Be authentic and stay true to who you are. You are entitled to have your very real needs met so be real. Speak your truth and honor your decisions to put your health and well-being high on the priority list. But don’t drop it into someone’s lap at the last minute. The last thing you want is to hurt Nana’s feelings or stress her out over how she’s going to feed her beloved granddaughter.
Call the host well in advance and explain what you are doing to meet some specific goals and to avoid feeling unwell. Let them know that you are working on your health and that it’s important for your well-being. You may be surprised by how supportive and open others will be when you speak your truth.

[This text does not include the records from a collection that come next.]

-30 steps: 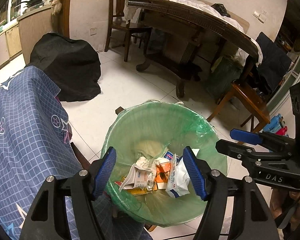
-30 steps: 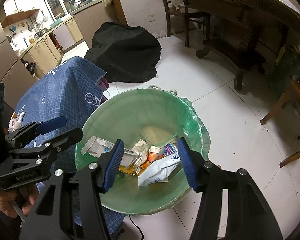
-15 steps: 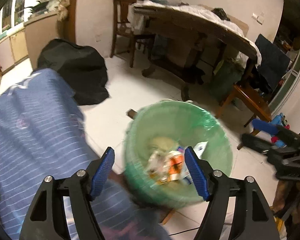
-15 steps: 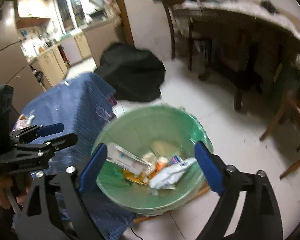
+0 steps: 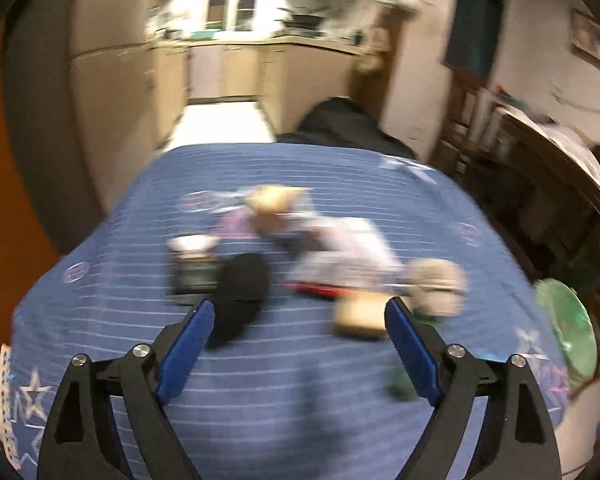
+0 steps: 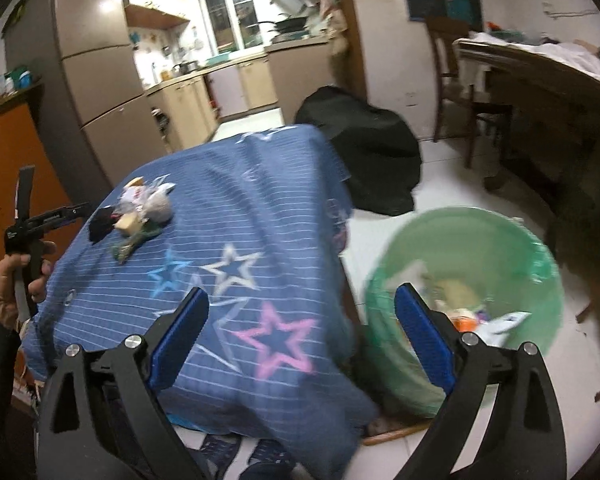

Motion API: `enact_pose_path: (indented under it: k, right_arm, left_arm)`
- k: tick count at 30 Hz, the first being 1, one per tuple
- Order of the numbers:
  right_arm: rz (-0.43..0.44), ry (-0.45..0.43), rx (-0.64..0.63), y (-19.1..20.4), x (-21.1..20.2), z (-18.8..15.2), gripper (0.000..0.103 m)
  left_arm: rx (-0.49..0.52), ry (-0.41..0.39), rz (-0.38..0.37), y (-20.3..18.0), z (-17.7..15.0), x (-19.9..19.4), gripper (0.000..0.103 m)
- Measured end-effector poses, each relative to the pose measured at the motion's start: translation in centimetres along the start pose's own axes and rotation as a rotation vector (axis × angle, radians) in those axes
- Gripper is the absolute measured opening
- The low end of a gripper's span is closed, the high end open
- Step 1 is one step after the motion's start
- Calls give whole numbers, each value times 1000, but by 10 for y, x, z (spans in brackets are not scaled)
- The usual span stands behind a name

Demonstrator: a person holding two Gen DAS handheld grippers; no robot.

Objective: Collect trash
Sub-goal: 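Grasp the black sock with the left tool while the right tool grasps the green scrubber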

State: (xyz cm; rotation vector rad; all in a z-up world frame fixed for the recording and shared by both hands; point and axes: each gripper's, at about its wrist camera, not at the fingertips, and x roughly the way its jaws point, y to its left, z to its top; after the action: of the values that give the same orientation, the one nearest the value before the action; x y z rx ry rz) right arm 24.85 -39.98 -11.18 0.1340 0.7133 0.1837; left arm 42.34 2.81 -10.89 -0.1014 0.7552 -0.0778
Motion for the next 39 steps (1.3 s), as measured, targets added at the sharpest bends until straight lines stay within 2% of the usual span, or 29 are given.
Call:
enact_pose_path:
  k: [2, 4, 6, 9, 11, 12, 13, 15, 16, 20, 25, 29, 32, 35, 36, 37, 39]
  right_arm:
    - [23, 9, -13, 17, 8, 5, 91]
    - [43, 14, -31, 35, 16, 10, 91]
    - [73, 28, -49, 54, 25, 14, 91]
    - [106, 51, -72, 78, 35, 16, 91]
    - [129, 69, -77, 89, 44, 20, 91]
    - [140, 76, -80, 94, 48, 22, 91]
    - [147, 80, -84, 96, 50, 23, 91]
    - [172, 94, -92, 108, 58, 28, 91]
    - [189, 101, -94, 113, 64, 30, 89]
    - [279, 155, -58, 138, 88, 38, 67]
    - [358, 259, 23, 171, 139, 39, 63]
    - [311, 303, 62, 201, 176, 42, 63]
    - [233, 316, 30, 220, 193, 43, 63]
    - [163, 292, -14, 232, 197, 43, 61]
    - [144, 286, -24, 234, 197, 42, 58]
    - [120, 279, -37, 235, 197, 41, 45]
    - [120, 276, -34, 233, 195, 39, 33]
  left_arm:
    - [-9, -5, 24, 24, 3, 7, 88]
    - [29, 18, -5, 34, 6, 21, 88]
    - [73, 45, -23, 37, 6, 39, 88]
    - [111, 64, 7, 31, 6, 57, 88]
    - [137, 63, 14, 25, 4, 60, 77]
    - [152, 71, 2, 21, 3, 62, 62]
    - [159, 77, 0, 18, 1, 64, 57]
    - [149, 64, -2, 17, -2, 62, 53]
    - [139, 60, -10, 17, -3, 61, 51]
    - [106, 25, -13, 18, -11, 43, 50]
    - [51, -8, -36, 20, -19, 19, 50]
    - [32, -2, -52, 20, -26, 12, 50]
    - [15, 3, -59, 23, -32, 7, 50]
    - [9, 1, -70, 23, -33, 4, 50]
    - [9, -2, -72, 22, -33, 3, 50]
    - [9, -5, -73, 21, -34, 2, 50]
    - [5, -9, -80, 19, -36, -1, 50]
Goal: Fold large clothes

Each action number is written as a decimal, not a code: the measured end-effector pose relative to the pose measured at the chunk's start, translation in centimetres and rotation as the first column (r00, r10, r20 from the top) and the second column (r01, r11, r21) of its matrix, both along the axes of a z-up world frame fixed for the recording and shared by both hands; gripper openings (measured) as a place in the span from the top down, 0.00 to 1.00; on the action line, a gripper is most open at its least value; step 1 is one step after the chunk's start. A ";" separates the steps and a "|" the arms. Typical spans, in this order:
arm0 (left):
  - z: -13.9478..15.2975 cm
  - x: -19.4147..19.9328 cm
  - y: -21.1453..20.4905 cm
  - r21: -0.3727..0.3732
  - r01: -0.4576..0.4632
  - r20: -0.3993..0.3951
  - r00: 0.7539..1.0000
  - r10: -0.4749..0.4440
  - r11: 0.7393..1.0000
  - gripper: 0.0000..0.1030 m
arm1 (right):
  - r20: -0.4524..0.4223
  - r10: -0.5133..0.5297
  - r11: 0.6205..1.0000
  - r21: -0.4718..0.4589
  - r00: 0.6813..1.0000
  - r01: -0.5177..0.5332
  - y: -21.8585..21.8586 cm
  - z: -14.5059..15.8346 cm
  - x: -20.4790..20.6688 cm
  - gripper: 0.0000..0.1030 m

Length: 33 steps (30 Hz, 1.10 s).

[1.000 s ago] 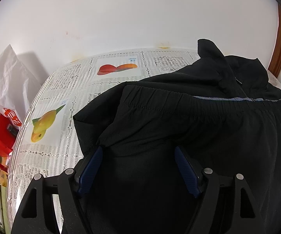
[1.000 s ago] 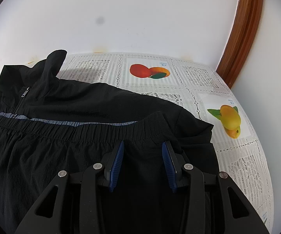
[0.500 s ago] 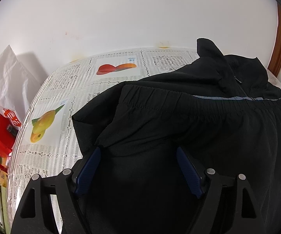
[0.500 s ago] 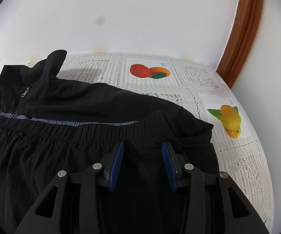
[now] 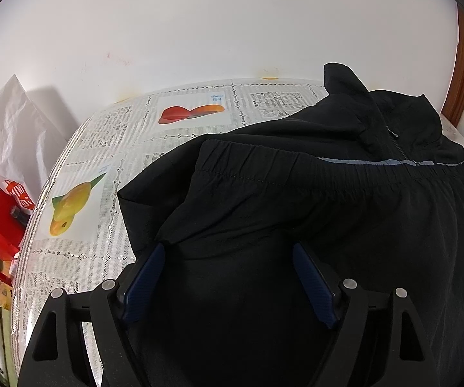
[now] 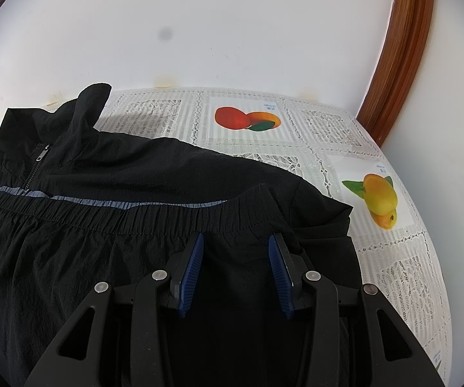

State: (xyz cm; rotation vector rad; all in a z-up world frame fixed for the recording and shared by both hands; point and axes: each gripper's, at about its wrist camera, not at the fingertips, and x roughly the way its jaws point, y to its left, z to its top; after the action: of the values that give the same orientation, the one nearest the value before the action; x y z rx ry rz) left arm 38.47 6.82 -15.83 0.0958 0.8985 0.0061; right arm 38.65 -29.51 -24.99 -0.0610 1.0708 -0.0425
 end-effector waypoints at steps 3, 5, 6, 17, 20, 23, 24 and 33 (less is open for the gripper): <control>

Focus on choice if you expect the conversation to be uncomfortable. If you think you may be judged, avoid phrasing things in a way that may trigger resistance. Rather than saying you “can’t” eat something, tell the host that you are “choosing” to avoid certain foods or ingredients in an effort to be the healthiest, happiest version of you.
And get this? You may find that someone else in the group has similar food sensitivities, as so many of them are ubiquitous, and your ability to be authentic could positively influence the journey of that other person. Sometimes finding your own voice is exactly what someone else needs to find their own.
3- Prepare Yourself for the Worst Case Scenario
Despite your very best efforts in planning and communication, you may sit down at the table and see an array of all your food sensitivities staring back at you from the plate. Of course, this can be distressing! You put in the effort ahead of time and thought you were going to be supported. Before you get wound up into a cycle of anxiety, take a deep breath and let that shit go.
No, really. Let.It.Go. Chances are you have been living with your food sensitivities for quite some time. You are all too familiar with the effects they have on your body, mood, and sense of well-being. You’ve been to this particular party many times before, and although you’d rather not feel like crap, you also know that you can handle it.
Eat the food, because it’s not like you can sit there and starve yourself, and deal with the fallout. You will feel bad for a few days and it’s going to suck. But, like the madness of the holiday season itself, this too shall pass. The silver lining here is that you gain wisdom and experience for the next time around. And you know there will definitely be a next time.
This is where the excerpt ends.